◆ **Instructions to follow**
Instruction for the data below: set down exactly the lines from the line with "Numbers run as" to the line with "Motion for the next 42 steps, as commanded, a", inclusive, and no others.

◆ **Data for this task**
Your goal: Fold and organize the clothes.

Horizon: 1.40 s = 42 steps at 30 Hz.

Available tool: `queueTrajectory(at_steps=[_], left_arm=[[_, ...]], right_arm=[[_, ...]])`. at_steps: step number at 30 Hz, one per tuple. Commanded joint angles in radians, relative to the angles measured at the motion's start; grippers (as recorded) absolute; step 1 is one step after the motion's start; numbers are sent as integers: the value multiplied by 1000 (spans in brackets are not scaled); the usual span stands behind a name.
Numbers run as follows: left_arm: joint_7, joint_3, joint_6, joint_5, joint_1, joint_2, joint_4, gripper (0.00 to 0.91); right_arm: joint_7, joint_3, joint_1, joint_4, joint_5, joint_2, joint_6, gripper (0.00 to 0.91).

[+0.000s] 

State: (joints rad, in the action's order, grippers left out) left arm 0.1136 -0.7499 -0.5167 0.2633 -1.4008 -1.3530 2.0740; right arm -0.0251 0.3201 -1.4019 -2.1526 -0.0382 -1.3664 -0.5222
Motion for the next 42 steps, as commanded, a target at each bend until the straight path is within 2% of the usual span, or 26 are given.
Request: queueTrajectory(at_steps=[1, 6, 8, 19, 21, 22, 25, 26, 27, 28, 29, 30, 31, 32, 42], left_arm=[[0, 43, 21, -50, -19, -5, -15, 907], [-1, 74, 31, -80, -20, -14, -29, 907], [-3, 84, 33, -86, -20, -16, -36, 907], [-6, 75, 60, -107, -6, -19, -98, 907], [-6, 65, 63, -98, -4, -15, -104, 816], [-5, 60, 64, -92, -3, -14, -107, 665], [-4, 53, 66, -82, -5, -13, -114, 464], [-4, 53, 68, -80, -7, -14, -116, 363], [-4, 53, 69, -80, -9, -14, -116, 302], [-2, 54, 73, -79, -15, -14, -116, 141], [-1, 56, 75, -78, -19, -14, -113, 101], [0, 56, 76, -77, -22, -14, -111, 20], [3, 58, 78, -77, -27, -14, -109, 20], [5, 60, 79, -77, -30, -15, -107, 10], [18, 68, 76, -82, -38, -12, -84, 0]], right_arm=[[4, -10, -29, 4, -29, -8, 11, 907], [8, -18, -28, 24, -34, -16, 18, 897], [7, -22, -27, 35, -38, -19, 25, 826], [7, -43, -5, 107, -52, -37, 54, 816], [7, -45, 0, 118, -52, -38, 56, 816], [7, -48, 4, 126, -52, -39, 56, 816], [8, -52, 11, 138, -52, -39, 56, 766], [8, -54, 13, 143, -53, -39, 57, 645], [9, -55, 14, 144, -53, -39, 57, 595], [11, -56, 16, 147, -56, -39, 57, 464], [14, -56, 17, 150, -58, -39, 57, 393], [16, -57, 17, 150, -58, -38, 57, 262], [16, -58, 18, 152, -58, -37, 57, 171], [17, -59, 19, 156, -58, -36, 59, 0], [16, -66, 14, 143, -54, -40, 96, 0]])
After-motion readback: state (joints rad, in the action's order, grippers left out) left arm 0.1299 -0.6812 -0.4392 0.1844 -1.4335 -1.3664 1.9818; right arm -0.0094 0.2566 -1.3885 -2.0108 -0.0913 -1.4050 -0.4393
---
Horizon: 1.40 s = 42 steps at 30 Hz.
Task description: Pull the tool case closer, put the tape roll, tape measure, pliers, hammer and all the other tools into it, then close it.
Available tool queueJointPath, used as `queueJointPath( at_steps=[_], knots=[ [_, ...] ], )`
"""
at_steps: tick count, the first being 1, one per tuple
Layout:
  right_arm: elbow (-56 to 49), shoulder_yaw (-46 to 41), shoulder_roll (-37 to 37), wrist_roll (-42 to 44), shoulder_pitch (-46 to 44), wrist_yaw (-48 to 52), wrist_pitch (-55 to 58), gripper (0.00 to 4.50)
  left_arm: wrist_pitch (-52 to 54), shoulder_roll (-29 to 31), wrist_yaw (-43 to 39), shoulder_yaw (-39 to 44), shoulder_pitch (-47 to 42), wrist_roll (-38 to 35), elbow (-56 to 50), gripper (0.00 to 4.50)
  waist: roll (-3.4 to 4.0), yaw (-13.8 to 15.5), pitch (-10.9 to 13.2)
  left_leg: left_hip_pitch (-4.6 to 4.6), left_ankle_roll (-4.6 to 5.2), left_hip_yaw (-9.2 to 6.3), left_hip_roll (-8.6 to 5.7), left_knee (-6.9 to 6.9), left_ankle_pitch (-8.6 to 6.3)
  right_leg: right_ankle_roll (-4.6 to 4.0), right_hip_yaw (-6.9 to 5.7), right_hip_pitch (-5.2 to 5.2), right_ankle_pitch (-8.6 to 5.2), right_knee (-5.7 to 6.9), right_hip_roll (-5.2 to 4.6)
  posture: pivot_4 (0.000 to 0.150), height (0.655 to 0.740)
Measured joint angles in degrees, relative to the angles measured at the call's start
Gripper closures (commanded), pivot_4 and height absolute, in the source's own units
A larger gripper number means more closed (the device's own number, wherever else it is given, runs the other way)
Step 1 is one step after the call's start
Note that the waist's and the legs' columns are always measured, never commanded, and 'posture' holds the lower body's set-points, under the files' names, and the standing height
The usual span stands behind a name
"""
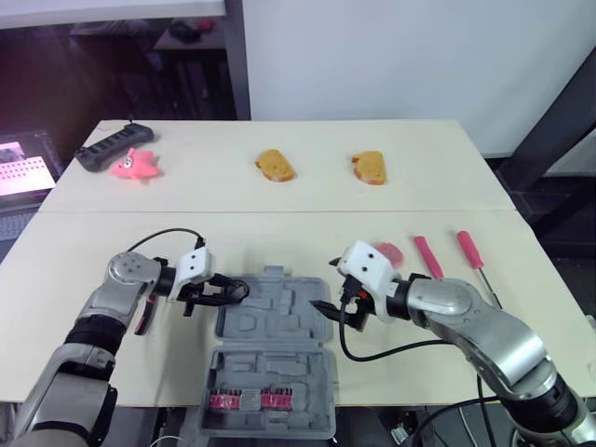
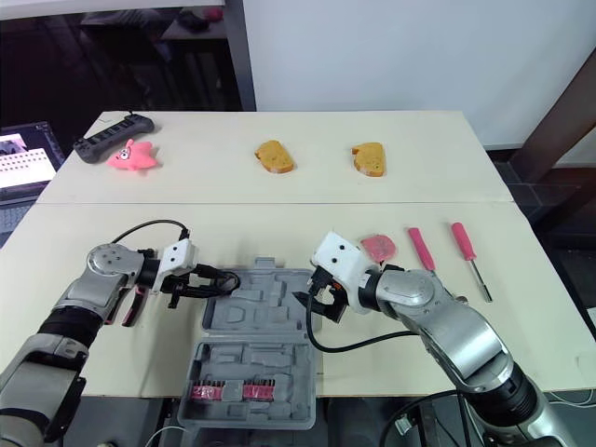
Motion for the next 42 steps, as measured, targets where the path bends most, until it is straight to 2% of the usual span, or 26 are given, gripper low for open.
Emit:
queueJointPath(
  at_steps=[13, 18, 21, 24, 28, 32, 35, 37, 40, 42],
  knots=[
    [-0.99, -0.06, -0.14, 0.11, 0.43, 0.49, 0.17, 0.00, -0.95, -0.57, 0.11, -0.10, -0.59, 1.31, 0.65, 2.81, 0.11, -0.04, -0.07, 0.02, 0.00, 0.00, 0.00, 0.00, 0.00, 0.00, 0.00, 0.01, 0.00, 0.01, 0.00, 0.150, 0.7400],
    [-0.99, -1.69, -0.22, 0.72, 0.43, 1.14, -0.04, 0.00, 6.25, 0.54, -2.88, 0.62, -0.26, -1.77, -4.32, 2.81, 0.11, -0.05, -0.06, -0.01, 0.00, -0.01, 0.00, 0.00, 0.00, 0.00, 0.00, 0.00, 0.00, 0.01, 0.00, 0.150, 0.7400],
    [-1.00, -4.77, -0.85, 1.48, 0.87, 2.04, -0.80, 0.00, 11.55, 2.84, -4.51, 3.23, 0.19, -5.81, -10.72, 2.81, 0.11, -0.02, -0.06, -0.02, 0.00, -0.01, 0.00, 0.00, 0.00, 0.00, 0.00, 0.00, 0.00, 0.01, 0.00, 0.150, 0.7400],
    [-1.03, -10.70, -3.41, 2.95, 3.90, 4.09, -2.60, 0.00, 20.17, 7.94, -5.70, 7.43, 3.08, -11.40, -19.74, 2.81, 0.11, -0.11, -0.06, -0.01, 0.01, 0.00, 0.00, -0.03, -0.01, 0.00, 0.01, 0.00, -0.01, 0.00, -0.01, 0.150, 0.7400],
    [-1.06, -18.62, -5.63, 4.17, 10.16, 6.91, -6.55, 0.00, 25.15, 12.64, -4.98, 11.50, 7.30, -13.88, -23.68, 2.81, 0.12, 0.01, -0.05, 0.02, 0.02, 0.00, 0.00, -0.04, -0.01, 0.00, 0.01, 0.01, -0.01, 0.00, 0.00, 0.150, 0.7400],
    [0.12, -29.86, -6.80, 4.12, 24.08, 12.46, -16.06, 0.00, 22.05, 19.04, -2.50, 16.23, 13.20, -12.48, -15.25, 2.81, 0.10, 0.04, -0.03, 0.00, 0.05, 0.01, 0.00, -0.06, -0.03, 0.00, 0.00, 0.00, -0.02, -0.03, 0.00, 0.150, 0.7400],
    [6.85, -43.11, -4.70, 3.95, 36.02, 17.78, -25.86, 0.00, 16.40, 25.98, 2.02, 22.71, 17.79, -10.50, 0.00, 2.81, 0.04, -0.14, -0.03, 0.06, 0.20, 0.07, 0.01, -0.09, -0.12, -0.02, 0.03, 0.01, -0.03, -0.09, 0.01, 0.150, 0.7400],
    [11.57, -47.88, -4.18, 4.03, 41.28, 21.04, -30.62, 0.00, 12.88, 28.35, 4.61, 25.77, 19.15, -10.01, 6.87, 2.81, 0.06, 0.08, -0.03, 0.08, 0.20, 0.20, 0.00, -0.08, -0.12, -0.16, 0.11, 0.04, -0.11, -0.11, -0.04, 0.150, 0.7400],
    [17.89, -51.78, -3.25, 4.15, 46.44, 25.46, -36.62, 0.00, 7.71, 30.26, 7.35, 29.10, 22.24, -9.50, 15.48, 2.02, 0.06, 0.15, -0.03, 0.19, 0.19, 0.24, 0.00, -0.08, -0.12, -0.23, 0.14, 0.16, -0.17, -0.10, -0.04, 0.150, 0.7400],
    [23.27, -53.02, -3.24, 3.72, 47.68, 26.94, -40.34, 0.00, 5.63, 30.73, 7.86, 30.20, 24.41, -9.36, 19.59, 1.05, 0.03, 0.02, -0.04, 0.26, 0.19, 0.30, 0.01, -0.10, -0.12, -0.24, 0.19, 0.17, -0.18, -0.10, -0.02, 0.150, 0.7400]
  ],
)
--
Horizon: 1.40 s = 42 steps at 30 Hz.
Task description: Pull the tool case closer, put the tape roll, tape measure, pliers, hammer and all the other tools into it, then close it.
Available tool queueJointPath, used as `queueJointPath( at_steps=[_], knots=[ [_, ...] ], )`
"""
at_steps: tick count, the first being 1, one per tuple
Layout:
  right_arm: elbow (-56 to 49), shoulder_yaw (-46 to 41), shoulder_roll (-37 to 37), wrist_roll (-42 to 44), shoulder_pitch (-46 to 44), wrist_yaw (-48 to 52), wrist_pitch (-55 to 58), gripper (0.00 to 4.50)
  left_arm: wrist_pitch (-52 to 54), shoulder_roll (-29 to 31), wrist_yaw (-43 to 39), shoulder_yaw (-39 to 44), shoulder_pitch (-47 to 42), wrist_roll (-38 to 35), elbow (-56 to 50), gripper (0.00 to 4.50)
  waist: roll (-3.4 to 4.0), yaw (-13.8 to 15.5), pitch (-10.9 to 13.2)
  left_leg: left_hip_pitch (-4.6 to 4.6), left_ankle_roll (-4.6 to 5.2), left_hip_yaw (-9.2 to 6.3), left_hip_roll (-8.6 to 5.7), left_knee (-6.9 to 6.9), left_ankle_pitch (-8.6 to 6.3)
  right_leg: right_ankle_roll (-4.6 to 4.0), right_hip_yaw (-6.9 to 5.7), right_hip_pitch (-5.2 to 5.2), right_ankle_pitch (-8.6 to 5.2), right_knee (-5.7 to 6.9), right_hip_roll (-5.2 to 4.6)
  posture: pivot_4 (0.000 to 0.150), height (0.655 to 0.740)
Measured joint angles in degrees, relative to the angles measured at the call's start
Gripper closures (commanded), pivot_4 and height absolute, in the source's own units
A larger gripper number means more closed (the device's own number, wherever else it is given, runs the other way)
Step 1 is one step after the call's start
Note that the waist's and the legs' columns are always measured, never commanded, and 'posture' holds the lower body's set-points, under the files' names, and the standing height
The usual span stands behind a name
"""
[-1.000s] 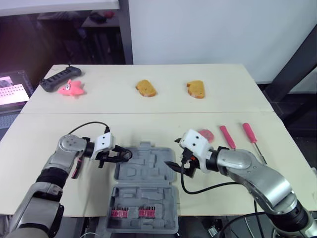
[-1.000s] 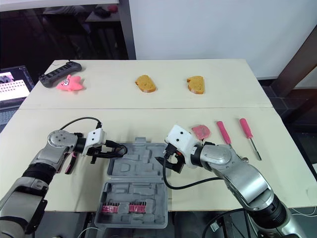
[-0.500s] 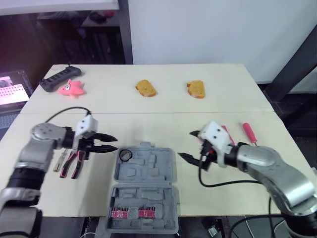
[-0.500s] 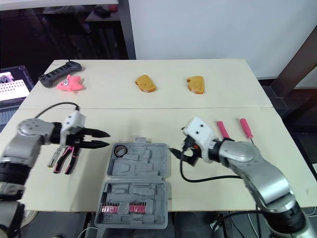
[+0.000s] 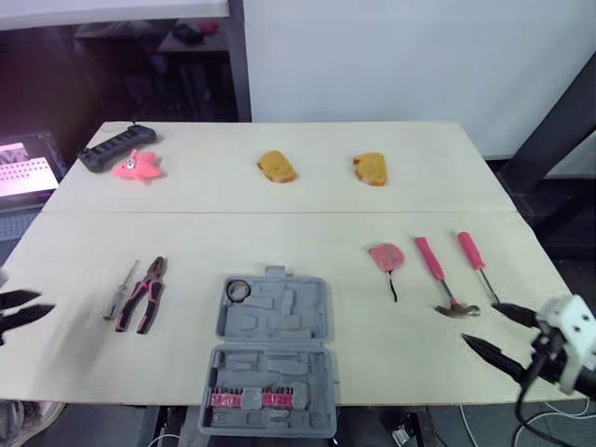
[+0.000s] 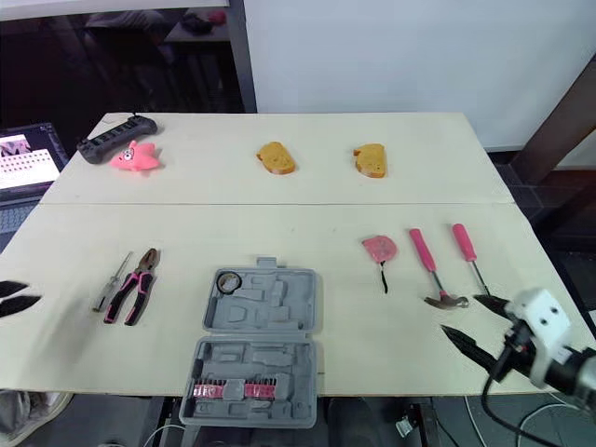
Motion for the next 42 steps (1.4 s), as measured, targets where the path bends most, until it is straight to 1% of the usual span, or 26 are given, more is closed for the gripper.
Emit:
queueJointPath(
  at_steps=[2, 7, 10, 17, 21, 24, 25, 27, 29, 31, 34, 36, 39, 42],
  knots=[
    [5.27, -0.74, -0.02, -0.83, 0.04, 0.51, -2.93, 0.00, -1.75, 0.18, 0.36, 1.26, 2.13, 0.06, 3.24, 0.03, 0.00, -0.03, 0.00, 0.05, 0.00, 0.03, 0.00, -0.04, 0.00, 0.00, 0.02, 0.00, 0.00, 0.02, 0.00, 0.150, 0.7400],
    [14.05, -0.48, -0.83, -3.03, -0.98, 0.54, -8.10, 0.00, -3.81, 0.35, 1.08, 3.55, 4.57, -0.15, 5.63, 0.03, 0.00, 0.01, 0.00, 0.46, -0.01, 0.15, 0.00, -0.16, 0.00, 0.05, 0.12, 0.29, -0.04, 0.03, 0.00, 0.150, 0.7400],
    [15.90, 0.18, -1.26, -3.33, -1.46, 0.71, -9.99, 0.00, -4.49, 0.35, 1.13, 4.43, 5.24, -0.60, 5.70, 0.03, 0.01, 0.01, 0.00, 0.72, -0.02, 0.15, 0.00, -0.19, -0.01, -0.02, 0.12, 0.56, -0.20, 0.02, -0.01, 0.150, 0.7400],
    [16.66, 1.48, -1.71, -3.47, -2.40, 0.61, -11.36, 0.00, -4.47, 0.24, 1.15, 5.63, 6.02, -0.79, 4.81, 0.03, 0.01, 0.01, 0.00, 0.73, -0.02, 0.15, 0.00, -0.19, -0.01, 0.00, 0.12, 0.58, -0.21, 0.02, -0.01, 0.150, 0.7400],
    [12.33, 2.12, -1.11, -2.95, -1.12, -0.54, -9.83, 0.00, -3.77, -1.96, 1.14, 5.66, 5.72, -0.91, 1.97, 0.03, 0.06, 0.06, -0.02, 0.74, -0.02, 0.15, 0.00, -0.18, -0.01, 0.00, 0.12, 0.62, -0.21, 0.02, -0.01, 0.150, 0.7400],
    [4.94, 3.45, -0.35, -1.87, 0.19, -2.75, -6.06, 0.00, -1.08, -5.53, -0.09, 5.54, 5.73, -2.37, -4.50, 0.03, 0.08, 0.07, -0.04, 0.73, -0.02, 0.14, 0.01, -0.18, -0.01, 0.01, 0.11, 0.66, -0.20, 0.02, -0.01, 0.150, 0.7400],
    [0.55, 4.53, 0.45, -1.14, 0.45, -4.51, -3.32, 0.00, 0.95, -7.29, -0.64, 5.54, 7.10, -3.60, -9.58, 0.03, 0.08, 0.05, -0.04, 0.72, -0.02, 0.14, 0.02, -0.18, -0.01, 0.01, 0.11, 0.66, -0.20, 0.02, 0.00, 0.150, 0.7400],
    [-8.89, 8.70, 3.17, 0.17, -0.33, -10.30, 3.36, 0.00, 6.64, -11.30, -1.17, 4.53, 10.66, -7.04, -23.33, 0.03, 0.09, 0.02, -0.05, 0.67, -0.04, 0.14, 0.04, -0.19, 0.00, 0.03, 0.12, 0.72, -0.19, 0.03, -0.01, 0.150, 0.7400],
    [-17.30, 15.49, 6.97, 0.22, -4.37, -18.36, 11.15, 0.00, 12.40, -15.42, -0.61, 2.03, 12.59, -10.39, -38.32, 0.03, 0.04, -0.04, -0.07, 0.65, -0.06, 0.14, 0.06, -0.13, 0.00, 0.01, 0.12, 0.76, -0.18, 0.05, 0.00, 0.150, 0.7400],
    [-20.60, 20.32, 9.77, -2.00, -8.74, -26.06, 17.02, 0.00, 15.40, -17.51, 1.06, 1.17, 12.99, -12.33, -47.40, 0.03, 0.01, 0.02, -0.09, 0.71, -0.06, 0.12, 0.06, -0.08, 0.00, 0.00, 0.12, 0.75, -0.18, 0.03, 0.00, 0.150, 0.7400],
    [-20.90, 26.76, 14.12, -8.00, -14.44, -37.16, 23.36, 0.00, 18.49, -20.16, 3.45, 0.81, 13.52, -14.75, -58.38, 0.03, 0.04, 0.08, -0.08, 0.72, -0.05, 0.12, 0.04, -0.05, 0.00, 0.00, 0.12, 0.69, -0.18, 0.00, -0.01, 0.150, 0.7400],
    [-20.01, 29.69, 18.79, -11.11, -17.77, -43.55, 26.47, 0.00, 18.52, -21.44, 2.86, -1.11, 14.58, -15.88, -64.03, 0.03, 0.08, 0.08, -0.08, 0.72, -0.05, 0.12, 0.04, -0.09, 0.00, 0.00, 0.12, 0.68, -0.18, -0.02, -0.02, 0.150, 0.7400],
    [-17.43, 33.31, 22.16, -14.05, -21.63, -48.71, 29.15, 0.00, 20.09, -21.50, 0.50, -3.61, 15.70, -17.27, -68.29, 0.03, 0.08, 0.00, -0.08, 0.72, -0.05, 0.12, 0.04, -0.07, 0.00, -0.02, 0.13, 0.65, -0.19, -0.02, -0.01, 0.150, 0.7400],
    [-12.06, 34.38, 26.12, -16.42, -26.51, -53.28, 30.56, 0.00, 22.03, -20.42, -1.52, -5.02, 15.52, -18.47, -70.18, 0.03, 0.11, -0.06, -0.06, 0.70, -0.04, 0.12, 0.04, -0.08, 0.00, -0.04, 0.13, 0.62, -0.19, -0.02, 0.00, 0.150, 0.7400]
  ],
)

◆ **Result of this task**
Numbers run as follows: left_arm: joint_7, joint_3, joint_6, joint_5, joint_1, joint_2, joint_4, gripper (0.00 to 0.91); right_arm: joint_7, joint_3, joint_1, joint_4, joint_5, joint_2, joint_6, gripper (0.00 to 0.91).

[+0.000s] 

State: (joints rad, in the action's order, grippers left out) left arm 0.1136 -0.7499 -0.5167 0.2633 -1.4008 -1.3530 2.0740; right arm -0.0251 0.3201 -1.4019 -2.1526 -0.0382 -1.3664 -0.5222
Motion for the next 42 steps, as commanded, a target at each bend until the straight path is within 2% of the usual span, or 26 are given.

Here the answer is complete.